Another result of the pandemic? An influx of older shoppers to e-commerce. Consumers age 65 and up were the fastest-growing demographic of online shoppers from January to October 2020, according to market research firm the NPD Group, as reported by the Washington Post. The arrival of this cohort is already benefiting shoppers of all ages, as retailers have scrambled to enhance their customer-service offerings, simplify search and checkout processes, and add more videos and images to product-detail pages.

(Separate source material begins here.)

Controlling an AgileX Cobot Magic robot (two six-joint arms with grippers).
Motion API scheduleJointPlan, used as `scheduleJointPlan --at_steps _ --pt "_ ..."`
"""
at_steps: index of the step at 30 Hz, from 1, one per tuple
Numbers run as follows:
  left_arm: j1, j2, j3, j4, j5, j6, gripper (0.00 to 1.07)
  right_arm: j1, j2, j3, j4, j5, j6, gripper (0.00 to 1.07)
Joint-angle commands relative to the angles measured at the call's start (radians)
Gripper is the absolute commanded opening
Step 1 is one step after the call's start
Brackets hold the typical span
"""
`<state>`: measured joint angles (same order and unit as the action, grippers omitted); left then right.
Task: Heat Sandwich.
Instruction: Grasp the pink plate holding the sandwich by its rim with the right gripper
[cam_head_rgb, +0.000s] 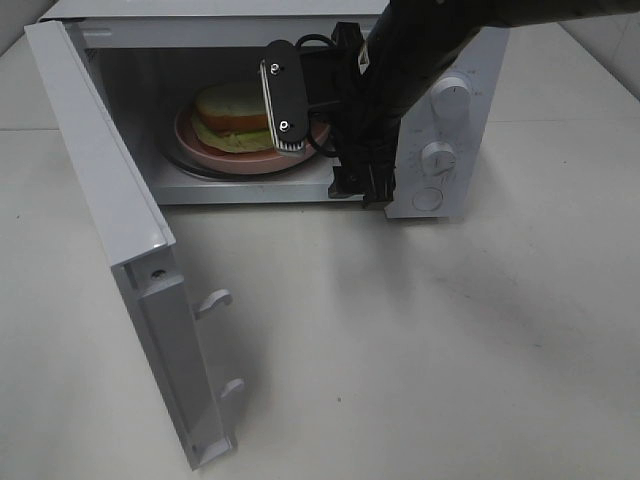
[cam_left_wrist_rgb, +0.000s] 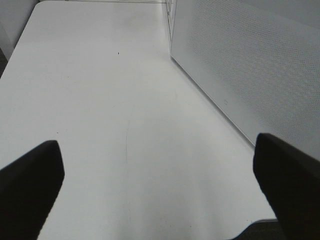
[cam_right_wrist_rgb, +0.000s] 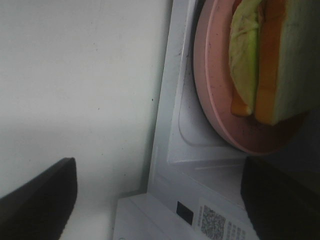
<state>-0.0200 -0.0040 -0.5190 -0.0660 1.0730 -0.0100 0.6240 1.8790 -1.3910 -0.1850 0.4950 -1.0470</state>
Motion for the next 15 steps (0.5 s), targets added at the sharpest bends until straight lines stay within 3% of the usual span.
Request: scheduleJointPlan --at_steps 1,15 --pt "-0.005 -0.016 0.002 -0.002 -0.002 0.000 0.98 0.007 0.041 -0.039 0.002 -0.023 -0.014 0.84" --pt "-0.005 -0.016 0.002 -0.002 -0.002 0.000 0.98 0.007 0.240 -0.225 0.002 -0.035 -0.014 0.81"
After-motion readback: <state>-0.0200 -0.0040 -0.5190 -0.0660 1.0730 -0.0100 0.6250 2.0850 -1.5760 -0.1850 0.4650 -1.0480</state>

"It's forced companies to really rethink, What does customer service mean?" says Greenberg, citing the investments some brands have made in live customer support and video-chat services to earn valuable Baby Boomer loyalty. These retailers, he says, have realized, "we just can't have a platform up and running without having best-in-class customer service…Instant gratification and help are key for capturing that consumer both immediately and long-term."
Ultimately, just as this year has given many of us a chance to slow down and take a hard look at our values and priorities, it has also been an opportunity to assess our expectations of retailers. 
"What happened with COVID is consumers had to hit pause on their historic shopping patterns," says Leinbach Reyhle. "For many, they had to totally reevaluate how they engage with brands and retailers. It gave them an opportunity to reflect on not only how they've made purchases in the past, but how they can now make purchases in the present. [So], looking ahead, what will the future of shopping look like?" The short answer, if this pattern of reflection and innovation continues: nimbler, more bespoke — and better than ever before.